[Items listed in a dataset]
########
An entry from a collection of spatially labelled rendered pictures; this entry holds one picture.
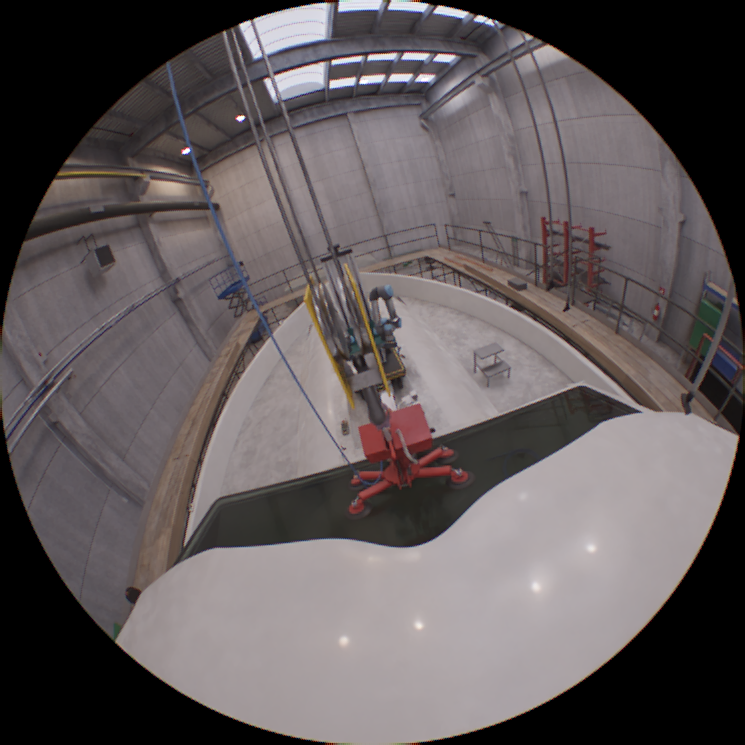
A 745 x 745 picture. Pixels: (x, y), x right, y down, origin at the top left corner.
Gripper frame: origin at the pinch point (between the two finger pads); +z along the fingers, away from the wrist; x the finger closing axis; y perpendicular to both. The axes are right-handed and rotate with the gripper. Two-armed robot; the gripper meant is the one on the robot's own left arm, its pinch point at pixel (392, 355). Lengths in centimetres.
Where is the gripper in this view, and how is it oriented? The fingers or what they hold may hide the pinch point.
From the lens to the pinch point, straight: 253.9
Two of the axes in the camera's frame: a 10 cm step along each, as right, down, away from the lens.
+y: -0.1, 2.3, -9.7
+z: 1.5, 9.6, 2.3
########
Exercise >> Whenever a line above contains "picture", copy that line.

Answer box >>
An entry from a collection of spatially labelled rendered pictures; this entry holds one picture.
A 745 x 745 picture. Pixels: (x, y), x right, y down, origin at the top left corner.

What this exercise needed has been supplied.